Datasets: 100M (100 GB), 300M (300 Gb).
Workloads: A, B, C, D, E, F.
Threads: 512, 1024, 2048, 4096, 8192.
ARM upload time 100m: 2569 seconds.
X86-64 upload time 100m: 3725 seconds.
ARM is 50% faster.
ydb -p test_db_cluster scheme describe usertable
--stats --partition-stats --permissions
Table stats:
Partitions count: 80
Approximate number of rows: 100000000
Approximate size of table: 106.14 Gb
ARM upload time 300m: 4991 seconds.
X86-64 upload time 300m: 6285 seconds.
ARM is 25% faster.
ydb -p test_db_cluster scheme describe usertable
--stats --partition-stats --permissions
Table stats:
Partitions count: 229
Approximate number of rows: 300000400
Approximate size of table: 318.61 Gb
Throughput increases with increase of data size because of partitioning.
ARM is 10-30% faster.
ARM configuration is much more sensitive.
Industry standard benchmark for OLTP databases.
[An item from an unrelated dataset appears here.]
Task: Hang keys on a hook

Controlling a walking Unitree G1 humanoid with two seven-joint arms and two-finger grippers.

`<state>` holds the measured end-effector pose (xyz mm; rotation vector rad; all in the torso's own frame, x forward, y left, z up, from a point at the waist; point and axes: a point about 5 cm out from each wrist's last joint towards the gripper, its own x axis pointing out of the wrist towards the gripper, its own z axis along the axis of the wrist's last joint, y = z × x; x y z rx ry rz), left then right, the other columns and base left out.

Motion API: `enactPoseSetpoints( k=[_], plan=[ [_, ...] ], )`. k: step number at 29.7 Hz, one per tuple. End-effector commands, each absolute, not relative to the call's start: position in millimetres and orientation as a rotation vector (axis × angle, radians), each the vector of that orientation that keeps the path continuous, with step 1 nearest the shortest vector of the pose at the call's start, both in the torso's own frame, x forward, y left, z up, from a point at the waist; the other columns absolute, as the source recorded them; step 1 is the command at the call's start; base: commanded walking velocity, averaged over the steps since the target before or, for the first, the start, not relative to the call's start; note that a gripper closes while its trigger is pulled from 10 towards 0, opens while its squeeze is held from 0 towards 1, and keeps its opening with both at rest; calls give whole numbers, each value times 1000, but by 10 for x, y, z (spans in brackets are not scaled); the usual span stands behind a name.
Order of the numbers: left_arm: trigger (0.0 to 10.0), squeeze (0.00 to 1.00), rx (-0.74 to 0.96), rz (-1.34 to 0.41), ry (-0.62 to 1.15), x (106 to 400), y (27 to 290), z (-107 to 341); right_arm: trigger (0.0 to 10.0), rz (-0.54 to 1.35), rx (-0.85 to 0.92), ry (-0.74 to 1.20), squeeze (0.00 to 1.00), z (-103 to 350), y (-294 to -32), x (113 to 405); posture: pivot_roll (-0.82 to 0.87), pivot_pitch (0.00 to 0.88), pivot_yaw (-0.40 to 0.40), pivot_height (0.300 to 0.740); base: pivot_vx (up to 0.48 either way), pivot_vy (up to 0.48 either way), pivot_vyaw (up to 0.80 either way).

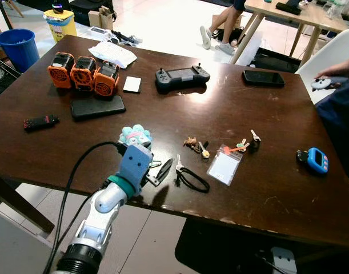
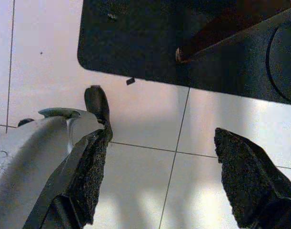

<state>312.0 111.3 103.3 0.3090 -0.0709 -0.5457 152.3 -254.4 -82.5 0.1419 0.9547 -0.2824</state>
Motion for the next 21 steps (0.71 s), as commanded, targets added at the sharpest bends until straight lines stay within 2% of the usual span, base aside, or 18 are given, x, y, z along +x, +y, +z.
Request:
enactPoseSetpoints(
  k=[1, 6, 10, 21],
  plan=[
    [10000, 0, 315, -556, -6, 3081, 1100, 909, 10000, -299, 136, 975, 0, -842, -2582, 1456, 54, 94, -9, 740, 0, 0, 0],
    [10000, 0, 207, -482, 89, 3087, 1204, 819, 10000, -297, 136, 977, 0, -848, -2566, 1455, 52, 94, -5, 740, 0, 0, 0],
    [10000, 0, 142, -462, 92, 3074, 1287, 831, 10000, -299, 138, 980, 0, -852, -2564, 1446, 53, 96, -4, 740, 0, 0, 0],
    [10000, 0, 308, -568, 132, 2970, 1305, 754, 10000, -301, 137, 989, 0, -860, -2567, 1424, 56, 98, -5, 740, 0, 0, 0]
  ],
)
Complex schema for wholesale supplier database.
Can be parameterized only with warehouse count.
Each transaction can access multiple table with complex access patterns.
TPM-C - NewOrder transactions per second.
Efficiency - TPM-C / Maximum possible TPM-C.
Latency numbers for each transaction type.
ARM uploads data 2-3 times faster.
No significant differences in TPM-C on X86-64 and ARM for 10000-15000 warehouses.
Performance improvements:
1. Improve performance of ActorSystem for low-latency KV benchmarks (YCSB, TPC-C).
2. Enable JIT for ARM.
3. ARM tune low-level libraries (ChaCha encryption, XXH3 hash, etc.).
Most problems with ARM optimizations are different cost-model in comparison with X86-64 (virtual functions, atomics).
Some things work great on X86-64, will not work on ARM or will be slow.
Low-level libraries need to be optimized.